Nama sales of residential land failing to be reflected in housebuilding
On sufficient land for 50,000-plus new homes, only 3,670 units are being built
Barry Cowen: said a vacant site tax should be implemented as soon as possible. Photograph: Cyril Byrne
Just 7 per cent of residential land sold by the National Asset Management Agency (Nama) to private investors is currently under development, newly released figures show.
The figures suggest Nama has, since 2011, sold enough land to build more than 50,000 new houses or apartments. However, only 3,670 units are under construction or have been completed, with the rest of the land lying vacant.
Mr Cowen said the figures show the “extent of hoarding of residential land which is greatly exacerbating the housing crisis”.
Fewer than 18,000 homes will be built this year, including 4,000 apartments. It is thought at least 50,000 new builds are needed to have any effect on the housing crisis.
Mr Cowen said the Department of Finance was incentivising developers to not develop sites by allowing them an exemption from capital gains tax after seven years if their sites were bought before the end of December 2014. The earliest date these properties would qualify for the exemption is December 2018.
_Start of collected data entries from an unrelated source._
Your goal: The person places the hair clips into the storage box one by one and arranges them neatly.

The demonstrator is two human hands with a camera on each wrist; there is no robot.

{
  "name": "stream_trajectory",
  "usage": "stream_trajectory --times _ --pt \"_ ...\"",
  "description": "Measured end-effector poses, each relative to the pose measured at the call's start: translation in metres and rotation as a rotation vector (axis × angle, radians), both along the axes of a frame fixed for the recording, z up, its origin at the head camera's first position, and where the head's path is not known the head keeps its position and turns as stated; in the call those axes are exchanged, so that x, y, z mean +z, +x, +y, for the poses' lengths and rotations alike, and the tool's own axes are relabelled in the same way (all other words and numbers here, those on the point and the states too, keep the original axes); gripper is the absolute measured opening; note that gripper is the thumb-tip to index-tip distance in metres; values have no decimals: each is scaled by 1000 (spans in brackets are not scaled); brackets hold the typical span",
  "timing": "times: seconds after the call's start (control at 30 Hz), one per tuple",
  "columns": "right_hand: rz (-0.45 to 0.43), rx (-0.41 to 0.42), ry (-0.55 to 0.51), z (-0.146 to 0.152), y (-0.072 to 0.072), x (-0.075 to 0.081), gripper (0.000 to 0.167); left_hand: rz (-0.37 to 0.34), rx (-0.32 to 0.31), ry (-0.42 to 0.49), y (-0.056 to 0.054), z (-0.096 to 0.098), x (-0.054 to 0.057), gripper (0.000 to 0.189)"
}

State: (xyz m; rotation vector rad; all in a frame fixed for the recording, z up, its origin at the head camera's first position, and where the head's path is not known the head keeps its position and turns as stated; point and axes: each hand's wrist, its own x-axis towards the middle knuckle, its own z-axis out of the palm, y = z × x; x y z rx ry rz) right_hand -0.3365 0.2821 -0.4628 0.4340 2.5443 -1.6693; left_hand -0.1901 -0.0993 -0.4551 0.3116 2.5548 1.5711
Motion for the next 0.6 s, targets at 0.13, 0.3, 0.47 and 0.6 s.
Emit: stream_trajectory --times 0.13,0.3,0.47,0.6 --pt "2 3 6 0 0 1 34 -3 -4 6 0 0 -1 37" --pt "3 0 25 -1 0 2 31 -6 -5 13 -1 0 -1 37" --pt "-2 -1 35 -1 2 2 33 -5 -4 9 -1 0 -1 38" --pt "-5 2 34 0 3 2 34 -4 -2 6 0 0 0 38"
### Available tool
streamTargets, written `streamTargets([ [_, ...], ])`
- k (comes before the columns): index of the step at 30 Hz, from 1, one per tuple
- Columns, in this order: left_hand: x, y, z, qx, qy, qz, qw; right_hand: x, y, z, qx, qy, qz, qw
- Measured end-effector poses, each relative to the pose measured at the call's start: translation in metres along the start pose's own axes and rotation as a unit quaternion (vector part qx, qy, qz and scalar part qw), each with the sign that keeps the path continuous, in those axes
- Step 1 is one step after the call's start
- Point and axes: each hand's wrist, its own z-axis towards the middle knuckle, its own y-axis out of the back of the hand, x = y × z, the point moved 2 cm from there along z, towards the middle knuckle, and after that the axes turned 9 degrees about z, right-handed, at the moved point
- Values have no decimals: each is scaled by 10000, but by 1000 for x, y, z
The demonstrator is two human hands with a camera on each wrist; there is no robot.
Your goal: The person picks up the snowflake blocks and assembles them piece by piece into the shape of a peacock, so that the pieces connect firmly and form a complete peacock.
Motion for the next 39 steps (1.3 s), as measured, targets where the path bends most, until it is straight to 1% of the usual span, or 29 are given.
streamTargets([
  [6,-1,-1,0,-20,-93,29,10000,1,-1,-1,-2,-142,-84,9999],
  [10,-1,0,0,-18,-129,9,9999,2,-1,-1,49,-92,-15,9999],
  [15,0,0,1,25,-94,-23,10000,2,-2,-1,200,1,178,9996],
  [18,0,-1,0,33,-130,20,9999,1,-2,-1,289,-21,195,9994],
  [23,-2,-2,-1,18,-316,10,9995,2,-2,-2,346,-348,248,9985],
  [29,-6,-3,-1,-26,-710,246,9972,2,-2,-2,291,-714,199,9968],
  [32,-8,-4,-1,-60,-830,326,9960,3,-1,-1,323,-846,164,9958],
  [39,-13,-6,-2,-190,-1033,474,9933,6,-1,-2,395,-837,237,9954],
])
“Most investors who bought sites off Nama are sitting on them and waiting until they appreciate in value at the end of the seven-year period when they can claim their capital gains exemption,” Mr Cowen said.
“This is a national travesty and a result of Government housing policy and deference to international investors.”
He said the Government should reduce the holding period for these sites to four years which would give investors “the opportunity to sell these sites now rather than in 2018, 2019 and 2020”.
Nama’s chief executive, Brendan McDonagh, in July acknowledged that “land hoarding is an issue” but rejected suggestions the agency should have imposed stipulations as part of its loan sales requiring purchasers to develop sites within certain pre-determined time periods. He said this would have led to a discount on the sales price achieved and would have been difficult to enforce.
The figures provided to Mr Cowen show hoarding is particularly acute in counties such as Cork where less than 1 per cent of the sites in question are being developed for housing. In other high-demand areas, such as Waterford and Galway, there are no housing units under construction by developers who bought sites from Nama. In total, home building has commenced on former Nama land in only seven counties.
Mr Cowen said a vacant site tax should be implemented as soon as possible and that the Government’s vacant site levy, which will not take effect until January 2019, “is nowhere near strong enough to discourage land hoarding in a growing market”.